The discussion on depth perception in chapter 7 and 8 proved to be fascinating entries, especially since I’ve cultivated a particularly strong fondness for compact Porro prism binoculars over their roof prism counterparts. Merlitz discusses the Japanese made RISO-1 7 x 40 instrument which were employed by the US navy during the Korean War. Indeed, he further informs us that specialised stereoscopic binoculars used in precision range finding measurements had enormous separations in their objective lenses of the order of several metres! That said, while the enhanced stereoscopic effects of Porro prism binoculars are greatly appreciated by yours truly, Holger also discusses some disadvantages of this design, such as inferior close focus performance and an optical illusion called the ‘cardboard effect,’ which was previously unknown to me.
The human eye takes centre stage in the final few chapters. With its 3-megapixel colour camera(cones) and 120 megapixel light detectors(rods), it can respond to changing ambient light levels and even alter the spectral response of the human eye. I’ve always wondered why, for example, many older glasses I’ve viewed through have a yellow tint. In discussing the differences between regular BaK4 and BK7 glass versus their HT equivalents, for example, companies like Zeiss have been able to increase the transmittance at blue wavelengths which helps in low light observations when the human eye becomes more responsive to shorter wavelengths (so called scotopic vision).
Sections 8.2 through 8.4 discuss the interesting topic of binocular efficiency and dim target detection as well as the factors – magnification, aperture, exit pupil and eye pupil size – that determine the outcomes in broad daylight, twilight and under darkness. Magnification alone determines efficiency in daylight, but the situation becomes far more complicated during twilight and full darkness, enabling binocular enthusiasts to experimentally determine the relative importance of these factors in target resolution and detection. Indeed, I’m currently busy comparing and contrasting my two main binoculars – the 8 x 30 and 10 x 35 Nikon EII – with their similar light transmission and exit pupil size – under twilight and true darkness based on Holger’s analysis, to determine if these predictions are validated.

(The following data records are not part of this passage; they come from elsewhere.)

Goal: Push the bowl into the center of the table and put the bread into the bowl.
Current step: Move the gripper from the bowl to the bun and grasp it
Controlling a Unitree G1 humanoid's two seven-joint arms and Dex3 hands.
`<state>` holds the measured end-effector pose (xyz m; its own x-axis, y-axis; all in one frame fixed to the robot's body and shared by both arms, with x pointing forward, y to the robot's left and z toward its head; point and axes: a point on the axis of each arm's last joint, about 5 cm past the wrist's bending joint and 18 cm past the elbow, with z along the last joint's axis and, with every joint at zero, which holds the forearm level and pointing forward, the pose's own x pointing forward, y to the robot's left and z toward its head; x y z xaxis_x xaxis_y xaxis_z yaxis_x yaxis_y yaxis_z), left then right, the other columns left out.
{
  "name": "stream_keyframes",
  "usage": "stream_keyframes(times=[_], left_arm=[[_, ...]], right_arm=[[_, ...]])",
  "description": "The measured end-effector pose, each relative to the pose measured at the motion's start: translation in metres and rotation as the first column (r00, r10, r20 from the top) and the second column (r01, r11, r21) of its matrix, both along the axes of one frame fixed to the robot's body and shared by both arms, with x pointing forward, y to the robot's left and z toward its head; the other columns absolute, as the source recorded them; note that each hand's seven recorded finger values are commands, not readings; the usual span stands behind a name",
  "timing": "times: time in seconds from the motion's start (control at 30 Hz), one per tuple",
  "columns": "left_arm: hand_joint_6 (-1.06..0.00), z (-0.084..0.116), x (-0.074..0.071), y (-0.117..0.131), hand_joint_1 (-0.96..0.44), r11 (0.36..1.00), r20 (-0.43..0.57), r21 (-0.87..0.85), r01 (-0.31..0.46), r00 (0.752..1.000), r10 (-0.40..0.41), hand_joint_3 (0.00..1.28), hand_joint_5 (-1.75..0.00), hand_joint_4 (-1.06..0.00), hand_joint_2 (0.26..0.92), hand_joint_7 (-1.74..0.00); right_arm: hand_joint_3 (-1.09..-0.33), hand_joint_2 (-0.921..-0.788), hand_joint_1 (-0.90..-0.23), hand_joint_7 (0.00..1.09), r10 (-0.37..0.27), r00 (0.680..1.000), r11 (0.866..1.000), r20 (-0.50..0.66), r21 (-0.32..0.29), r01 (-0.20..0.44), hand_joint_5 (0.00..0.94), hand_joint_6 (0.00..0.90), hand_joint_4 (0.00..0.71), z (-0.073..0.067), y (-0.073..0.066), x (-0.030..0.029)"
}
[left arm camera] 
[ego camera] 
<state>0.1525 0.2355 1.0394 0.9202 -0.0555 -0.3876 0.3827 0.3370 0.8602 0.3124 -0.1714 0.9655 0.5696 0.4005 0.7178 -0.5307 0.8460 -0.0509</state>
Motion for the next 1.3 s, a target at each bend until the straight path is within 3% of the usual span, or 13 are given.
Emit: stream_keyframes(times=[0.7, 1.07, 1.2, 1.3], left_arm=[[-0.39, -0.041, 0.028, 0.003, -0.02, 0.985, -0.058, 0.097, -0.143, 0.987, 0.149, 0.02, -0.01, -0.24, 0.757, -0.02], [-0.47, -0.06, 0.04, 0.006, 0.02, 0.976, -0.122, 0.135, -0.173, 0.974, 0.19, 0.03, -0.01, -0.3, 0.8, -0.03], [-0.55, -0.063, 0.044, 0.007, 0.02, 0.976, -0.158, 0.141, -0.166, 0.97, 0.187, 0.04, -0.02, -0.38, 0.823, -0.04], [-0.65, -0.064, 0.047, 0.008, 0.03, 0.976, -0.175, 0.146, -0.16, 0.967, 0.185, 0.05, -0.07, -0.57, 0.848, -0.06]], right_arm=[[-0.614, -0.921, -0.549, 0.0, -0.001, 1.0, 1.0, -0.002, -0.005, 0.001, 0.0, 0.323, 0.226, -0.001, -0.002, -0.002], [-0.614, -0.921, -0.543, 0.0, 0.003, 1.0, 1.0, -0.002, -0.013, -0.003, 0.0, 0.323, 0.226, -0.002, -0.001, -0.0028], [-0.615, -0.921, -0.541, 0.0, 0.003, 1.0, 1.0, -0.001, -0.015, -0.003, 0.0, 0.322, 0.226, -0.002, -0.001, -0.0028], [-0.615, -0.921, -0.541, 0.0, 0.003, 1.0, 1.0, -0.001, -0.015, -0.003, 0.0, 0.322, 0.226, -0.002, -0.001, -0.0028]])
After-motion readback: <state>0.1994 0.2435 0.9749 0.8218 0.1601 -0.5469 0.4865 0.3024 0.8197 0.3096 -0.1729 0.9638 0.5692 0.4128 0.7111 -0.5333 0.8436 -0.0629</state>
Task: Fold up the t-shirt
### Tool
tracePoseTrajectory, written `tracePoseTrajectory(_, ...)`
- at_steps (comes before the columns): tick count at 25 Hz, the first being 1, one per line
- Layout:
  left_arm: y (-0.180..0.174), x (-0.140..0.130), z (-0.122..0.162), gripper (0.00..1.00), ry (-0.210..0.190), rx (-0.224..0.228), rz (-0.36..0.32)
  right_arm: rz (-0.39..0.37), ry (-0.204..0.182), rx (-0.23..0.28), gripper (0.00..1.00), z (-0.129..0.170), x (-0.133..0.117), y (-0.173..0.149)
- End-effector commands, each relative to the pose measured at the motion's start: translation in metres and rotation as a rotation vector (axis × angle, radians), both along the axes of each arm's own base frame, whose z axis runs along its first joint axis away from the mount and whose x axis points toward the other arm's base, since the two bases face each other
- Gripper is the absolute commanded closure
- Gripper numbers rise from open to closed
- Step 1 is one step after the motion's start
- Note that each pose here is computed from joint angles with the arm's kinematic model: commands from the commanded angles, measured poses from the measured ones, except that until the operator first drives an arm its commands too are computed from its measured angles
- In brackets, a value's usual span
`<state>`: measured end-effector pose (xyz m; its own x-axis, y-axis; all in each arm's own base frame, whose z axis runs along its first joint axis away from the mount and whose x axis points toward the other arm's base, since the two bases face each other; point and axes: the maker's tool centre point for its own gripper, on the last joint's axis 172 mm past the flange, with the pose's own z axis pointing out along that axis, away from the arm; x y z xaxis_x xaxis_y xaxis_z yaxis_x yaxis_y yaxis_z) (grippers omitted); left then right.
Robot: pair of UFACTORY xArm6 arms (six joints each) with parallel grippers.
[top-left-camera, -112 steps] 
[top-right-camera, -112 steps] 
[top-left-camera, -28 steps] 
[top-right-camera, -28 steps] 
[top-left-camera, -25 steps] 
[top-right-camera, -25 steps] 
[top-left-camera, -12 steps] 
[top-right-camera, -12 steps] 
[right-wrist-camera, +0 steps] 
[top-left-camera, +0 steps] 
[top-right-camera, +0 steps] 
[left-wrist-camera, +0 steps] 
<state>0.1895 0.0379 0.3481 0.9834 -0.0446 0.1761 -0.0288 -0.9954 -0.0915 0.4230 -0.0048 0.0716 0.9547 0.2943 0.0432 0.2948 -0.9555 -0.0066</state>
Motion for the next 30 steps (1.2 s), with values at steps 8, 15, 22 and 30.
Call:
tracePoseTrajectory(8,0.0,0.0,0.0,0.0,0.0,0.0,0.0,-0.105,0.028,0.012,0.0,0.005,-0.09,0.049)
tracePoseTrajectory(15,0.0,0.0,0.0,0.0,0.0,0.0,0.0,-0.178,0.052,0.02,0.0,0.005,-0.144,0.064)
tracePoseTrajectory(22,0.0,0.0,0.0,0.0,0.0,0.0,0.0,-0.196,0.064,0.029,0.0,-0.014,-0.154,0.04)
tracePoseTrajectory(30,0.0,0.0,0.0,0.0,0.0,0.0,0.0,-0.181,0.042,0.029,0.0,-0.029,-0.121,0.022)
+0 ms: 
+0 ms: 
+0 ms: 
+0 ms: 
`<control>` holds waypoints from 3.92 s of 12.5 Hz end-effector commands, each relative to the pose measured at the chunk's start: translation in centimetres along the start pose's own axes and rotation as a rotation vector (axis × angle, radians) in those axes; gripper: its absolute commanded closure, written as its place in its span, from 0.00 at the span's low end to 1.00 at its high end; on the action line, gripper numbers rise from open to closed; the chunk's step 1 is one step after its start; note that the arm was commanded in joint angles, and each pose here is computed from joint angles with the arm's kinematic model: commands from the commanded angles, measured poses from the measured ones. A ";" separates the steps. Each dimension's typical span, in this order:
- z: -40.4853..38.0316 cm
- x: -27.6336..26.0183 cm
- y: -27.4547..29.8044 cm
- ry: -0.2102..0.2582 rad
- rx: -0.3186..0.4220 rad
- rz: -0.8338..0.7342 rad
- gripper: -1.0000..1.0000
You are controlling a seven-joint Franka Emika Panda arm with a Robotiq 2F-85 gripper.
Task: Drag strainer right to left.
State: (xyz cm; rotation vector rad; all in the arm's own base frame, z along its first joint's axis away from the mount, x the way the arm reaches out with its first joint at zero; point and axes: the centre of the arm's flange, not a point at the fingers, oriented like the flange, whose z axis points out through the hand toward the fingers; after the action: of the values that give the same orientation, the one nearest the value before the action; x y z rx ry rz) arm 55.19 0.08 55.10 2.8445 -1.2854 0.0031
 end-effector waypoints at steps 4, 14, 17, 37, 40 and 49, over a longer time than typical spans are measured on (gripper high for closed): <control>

Section 8.7 offers an excellent overview of atmospheric scattering and I really like how the author brings some basic physics such as Rayleigh scattering into the mix. Later in chapter 9, he discusses colour bias in binocular images, explaining why many binoculars having a so-called warm tone exhibit better contrast by (Rayleigh)scattering shorter wavelengths of visible light. On the contrary, he also explains why instruments delivering a cool colour tone are often better for low light work, when the eye becomes increasingly sensitive to shorter wavebands.
These are but a few invaluable nuggets of information presented in this book. The reader will note that much of this surmising is not just based in optical theory but derives from the rich storehouse of practical experience with many fine binoculars he has amassed over the decades. In short, The Binocular Handbook will prove invaluable to keen binocular enthusiasts eager to determine the best instruments to use in their arsenal, with the author gently encouraging active experimentation under real life conditions. Like most good books, it raises more interesting questions than it answers, but rest assured, there is enough content in this timely volume that will keep you thinking and looking for years to come.